Every line of the material is to be quoted verbatim, minus the pictures.

INFORMATION SHOWN below:

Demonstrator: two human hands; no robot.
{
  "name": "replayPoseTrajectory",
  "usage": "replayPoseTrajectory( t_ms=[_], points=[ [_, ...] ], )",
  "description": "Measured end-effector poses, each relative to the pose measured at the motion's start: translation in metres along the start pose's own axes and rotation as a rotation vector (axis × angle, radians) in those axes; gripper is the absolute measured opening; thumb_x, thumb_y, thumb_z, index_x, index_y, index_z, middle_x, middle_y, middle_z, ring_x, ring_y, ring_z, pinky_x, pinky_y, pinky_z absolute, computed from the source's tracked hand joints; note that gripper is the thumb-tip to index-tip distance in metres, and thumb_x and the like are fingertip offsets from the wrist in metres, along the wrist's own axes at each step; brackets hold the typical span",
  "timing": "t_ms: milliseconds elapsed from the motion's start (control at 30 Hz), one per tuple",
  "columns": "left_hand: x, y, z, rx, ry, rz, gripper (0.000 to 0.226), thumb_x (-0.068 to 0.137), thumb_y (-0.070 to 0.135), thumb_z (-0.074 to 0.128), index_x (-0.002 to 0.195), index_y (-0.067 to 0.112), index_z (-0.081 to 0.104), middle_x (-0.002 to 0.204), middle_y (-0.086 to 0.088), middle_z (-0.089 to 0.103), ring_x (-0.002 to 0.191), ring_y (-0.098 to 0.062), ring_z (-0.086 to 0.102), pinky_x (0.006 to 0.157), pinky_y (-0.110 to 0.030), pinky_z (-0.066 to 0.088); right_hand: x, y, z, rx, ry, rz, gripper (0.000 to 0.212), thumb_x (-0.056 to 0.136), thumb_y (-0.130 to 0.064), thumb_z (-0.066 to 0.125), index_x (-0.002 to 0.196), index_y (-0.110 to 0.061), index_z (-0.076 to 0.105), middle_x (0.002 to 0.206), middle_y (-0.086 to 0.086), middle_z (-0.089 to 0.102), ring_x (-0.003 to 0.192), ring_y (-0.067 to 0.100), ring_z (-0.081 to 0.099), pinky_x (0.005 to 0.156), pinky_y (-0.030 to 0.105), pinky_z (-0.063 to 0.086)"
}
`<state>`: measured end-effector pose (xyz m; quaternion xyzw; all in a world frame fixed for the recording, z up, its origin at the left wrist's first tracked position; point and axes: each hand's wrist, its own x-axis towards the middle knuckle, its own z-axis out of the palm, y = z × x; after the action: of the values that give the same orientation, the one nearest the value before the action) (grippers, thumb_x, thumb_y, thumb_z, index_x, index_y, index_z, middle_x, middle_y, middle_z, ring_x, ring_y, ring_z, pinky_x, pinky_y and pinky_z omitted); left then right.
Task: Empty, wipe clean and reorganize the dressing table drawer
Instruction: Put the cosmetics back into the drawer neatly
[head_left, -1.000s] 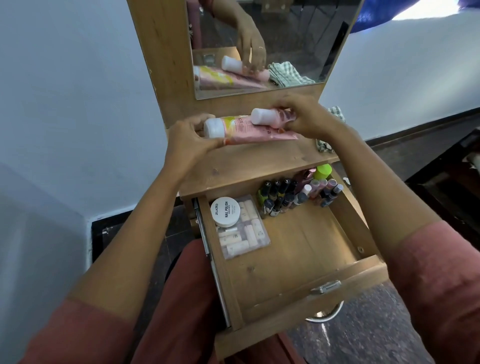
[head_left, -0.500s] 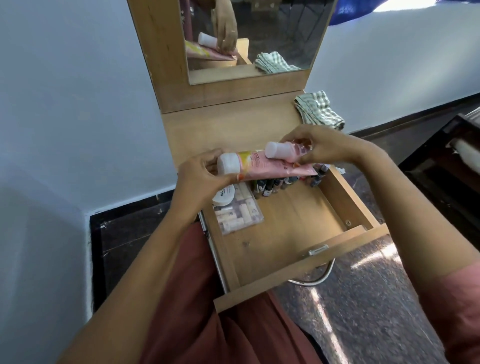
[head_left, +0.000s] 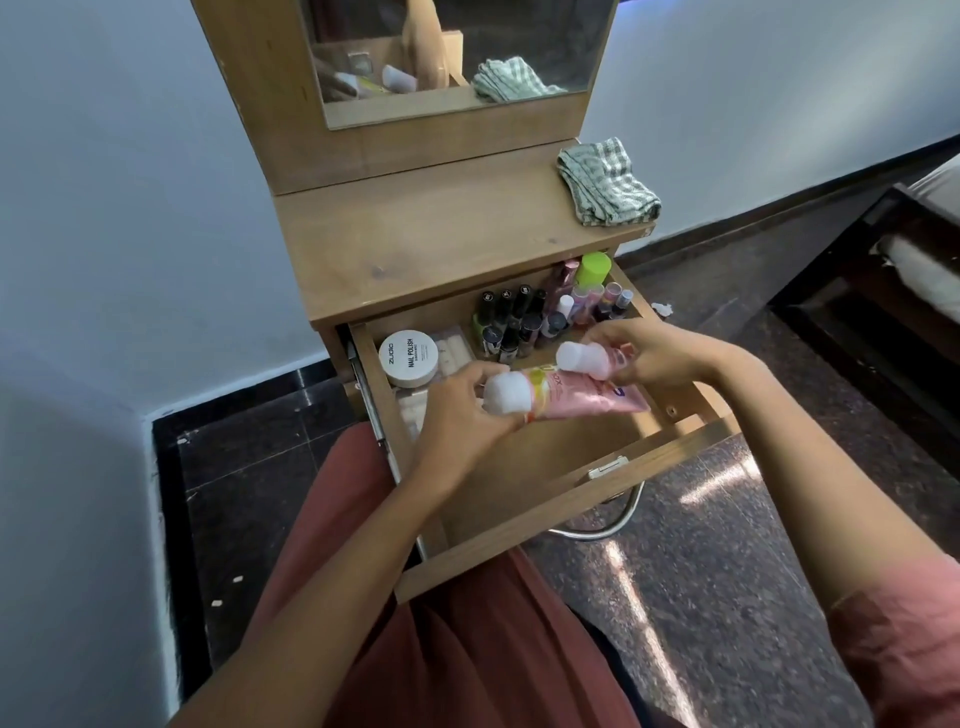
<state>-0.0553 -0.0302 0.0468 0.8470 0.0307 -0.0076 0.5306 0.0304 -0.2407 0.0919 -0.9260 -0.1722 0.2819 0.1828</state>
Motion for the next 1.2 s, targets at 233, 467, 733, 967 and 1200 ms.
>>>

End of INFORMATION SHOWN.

● **RESPONSE TO THE EXERCISE**
Demonstrator: two human hands; no robot.
{
  "name": "replayPoseTrajectory",
  "usage": "replayPoseTrajectory( t_ms=[_], points=[ [_, ...] ], )",
  "description": "Measured end-effector poses, each relative to the pose measured at the motion's start: translation in metres along the start pose's own axes and rotation as a rotation vector (axis × angle, radians) in those axes; gripper is the absolute measured opening; thumb_x, thumb_y, thumb_z, index_x, index_y, index_z, middle_x, middle_y, middle_z, ring_x, ring_y, ring_z, pinky_x, pinky_y, pinky_z absolute, computed from the source's tracked hand joints; note that gripper is the thumb-tip to index-tip distance in metres, and thumb_x and the like are fingertip offsets from the wrist in metres, along the wrist's own axes at each step; brackets hold the typical span",
  "timing": "t_ms: milliseconds elapsed from the motion's start (control at 30 Hz), one per tuple",
  "columns": "left_hand: x, y, z, rx, ry, rz, gripper (0.000 to 0.226), thumb_x (-0.068 to 0.137), thumb_y (-0.070 to 0.135), thumb_z (-0.074 to 0.128), index_x (-0.002 to 0.195), index_y (-0.067 to 0.112), index_z (-0.081 to 0.104), middle_x (-0.002 to 0.204), middle_y (-0.086 to 0.088), middle_z (-0.089 to 0.103), ring_x (-0.002 to 0.191), ring_y (-0.098 to 0.062), ring_z (-0.086 to 0.102), pinky_x (0.006 to 0.157), pinky_y (-0.110 to 0.030), pinky_z (-0.066 to 0.088); right_hand: x, y, z, rx, ry, rz, gripper (0.000 to 0.212), thumb_x (-0.056 to 0.136), thumb_y (-0.130 to 0.064), thumb_z (-0.066 to 0.125), index_x (-0.002 to 0.196), index_y (-0.110 to 0.061), index_z (-0.076 to 0.105), middle_x (0.002 to 0.206), middle_y (-0.086 to 0.086), middle_z (-0.089 to 0.102), ring_x (-0.003 to 0.192), ring_y (-0.067 to 0.100), ring_z (-0.081 to 0.099), pinky_x (0.005 to 0.156), pinky_y (-0.030 to 0.105), pinky_z (-0.063 to 0.086)"
}
`<state>`: measured end-effector pose (xyz m; quaternion xyzw; all in a world frame fixed for the recording, z up, its origin at the left wrist's first tracked position; point and axes: each hand's wrist, its own x-axis towards the middle knuckle, its own z-axis out of the palm, y = z × x; after the action: of the values that give the same orientation, the one nearest the value before the action) (grippers, thumb_x, thumb_y, thumb_z, index_x, index_y, index_z, middle_x, middle_y, middle_z, ring_x, ring_y, ring_z, pinky_x, pinky_y and pinky_z omitted); left then right.
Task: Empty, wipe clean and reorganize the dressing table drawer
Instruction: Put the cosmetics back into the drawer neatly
[head_left, -1.000s] 
[head_left, -0.500s] 
[head_left, +0.000s] 
<state>-0.0553 -0.0302 0.0468 0.8470 0.0307 -0.0076 0.5306 0.0304 -0.2407 0.0919 -0.9260 -0.1722 0.2819 0.1828</state>
Motion for the next 1.2 s, targets at 233, 467, 733, 967 and 1200 ms.
>>>

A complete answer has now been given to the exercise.